Foreclosure Document Mess Drives Notaries to Take the Fifth Among the many legal problems now being discovered with the foreclosure documents that banks have been using are false notarizations. The most typical variety of this problem occurs when a notary certifies that the person whose signature appears on a document really did sign it, even though the notary didn't witness the signing.

While such false notarizing is criminal, I've not yet heard of any notaries being charged. However, in Maryland, Steve Lash of The Daily Record reports that 18 current and former notaries have invoked their Fifth Amendment right against self-incrimination in a foreclosure case.

The notaries were brought before the court in proceedings involving a lawyer who didn't actually sign numerous foreclosure documents that were nonetheless notarized saying he did. The judge excused the notaries from the proceedings after they took the Fifth, and apparently, they aren't facing prosecution.

Title Issues Trip Up Innocent Buyers


Nonetheless, the ramifications of those false certifications are significant. Because the lawyer -- Thomas P. Dore -- didn't sign the documents as certified, the judge has dismissed five foreclosures, although the banks can refile. In addition, the judge is considering what to do in 15 other cases where Dore isn't sure whether or not he signed the documents, and the judge is also weighing what to do about 12 Dore foreclosures that were completed in which the properties have since been sold. This is a striking situation when you consider the judge's options. Might he rescind the sales? Void the foreclosures, but let the sales stand?

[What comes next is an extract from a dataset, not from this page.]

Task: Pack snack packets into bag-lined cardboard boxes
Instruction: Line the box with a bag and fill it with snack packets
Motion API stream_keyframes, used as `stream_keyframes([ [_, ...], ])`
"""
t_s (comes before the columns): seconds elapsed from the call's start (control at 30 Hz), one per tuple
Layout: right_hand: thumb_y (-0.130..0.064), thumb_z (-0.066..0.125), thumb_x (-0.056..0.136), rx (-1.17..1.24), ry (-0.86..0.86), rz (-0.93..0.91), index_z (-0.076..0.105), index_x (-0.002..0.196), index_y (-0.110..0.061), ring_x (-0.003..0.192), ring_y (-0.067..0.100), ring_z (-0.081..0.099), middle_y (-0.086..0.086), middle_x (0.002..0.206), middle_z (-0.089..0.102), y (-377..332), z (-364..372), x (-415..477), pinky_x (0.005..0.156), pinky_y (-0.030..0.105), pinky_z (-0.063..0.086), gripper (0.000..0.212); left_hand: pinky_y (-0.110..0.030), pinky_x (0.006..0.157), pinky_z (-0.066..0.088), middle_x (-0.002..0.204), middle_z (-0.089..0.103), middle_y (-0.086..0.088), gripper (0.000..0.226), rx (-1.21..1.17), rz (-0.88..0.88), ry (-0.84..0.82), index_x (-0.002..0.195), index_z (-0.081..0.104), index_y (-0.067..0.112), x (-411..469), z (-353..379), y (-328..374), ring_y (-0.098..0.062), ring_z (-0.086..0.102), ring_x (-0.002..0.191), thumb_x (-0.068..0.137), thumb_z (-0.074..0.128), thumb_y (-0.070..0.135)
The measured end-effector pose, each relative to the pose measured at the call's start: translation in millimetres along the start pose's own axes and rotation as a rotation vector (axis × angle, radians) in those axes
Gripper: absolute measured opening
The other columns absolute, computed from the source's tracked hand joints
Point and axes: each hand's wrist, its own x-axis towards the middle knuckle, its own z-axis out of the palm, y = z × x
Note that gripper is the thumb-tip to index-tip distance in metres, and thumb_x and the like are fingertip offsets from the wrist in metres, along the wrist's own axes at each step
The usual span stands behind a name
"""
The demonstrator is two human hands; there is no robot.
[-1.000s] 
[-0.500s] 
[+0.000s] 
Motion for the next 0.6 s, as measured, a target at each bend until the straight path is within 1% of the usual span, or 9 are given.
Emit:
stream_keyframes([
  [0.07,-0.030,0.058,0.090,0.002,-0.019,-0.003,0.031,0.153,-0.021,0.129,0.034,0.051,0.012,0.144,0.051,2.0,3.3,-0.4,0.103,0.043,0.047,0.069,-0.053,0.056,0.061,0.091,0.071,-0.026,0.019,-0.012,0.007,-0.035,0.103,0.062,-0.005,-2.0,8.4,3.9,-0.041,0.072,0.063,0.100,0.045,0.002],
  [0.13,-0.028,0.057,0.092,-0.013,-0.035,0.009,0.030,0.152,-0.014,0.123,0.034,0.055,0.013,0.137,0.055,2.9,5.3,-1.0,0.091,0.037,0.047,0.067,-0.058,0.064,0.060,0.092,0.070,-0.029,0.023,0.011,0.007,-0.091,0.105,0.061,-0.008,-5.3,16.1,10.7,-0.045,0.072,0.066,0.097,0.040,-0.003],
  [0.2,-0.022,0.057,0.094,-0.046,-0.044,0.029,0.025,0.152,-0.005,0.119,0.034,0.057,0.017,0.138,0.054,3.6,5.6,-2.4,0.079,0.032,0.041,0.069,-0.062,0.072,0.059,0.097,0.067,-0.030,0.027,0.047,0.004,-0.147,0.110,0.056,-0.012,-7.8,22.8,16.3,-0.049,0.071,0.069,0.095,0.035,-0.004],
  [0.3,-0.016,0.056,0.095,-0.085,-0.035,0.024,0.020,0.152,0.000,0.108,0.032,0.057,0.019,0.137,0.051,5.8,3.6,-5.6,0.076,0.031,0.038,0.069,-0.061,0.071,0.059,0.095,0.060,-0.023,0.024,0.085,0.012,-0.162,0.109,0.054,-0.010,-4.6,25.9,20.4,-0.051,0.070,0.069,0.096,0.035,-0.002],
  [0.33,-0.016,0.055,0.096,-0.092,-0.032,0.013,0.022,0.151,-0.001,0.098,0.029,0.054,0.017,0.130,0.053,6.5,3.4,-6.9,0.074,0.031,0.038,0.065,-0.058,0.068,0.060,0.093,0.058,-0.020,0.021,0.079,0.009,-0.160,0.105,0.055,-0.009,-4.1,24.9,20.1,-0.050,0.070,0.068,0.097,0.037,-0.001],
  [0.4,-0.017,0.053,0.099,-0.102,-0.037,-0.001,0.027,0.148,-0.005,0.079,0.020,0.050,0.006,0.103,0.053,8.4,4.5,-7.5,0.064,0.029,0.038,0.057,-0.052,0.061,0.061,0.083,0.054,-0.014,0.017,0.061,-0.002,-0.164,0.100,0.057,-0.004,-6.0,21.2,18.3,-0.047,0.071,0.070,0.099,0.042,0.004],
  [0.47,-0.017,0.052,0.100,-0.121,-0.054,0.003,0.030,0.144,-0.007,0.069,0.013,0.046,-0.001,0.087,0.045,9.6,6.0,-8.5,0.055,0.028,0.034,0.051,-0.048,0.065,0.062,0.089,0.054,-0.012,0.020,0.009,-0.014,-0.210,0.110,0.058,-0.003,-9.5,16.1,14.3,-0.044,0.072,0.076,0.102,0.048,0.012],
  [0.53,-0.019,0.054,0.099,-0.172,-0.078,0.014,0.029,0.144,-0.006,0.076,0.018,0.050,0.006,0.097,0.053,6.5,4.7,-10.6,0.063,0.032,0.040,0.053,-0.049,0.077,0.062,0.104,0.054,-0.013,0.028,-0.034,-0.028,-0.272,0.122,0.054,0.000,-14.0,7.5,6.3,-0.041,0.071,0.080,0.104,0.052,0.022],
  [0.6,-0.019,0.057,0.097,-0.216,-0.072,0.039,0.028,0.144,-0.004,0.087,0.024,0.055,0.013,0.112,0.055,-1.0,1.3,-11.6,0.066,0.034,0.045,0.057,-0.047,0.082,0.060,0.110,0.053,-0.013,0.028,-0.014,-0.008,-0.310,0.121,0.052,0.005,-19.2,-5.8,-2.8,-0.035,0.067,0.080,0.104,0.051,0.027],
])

The thorny question of how to handle cases when wrongfully foreclosed-upon properties were sold to unwitting homebuyers is starting to surface due to a host of legal issues, and it will only get worse as the pervasiveness of improperly transferred notes and flawed mortgage documentation becomes clearer. In Pennsylvania, thousands of foreclosures were undertaken using documents not signed by an attorney, which may void them. What happens to the innocent buyers of those foreclosed-upon properties?

In Massachusetts, where a recent top court ruling has jeopardized many completed foreclosures but didn't address what happens to the innocent buyers, the issue will be resolved soon. The Massachusetts high court has agreed to hear the appeal in Bevilacqua v. Rodriguez, a case in which the innocent buyer had tried to clear the title to his property, only to be told by the judge that he didn't own the property. That's because the bank that foreclosed on the former owner didn't own the mortgage when it foreclosed, so it couldn't take title to the property. Since the bank couldn't take title, it couldn't sell the property, either.

The bottom line is, though we're a few years into this foreclosure crisis, we're not even at the end of the beginning: New consequences from the failures of banks and their attorneys to follow the law during the real estate bubble keep surfacing every day.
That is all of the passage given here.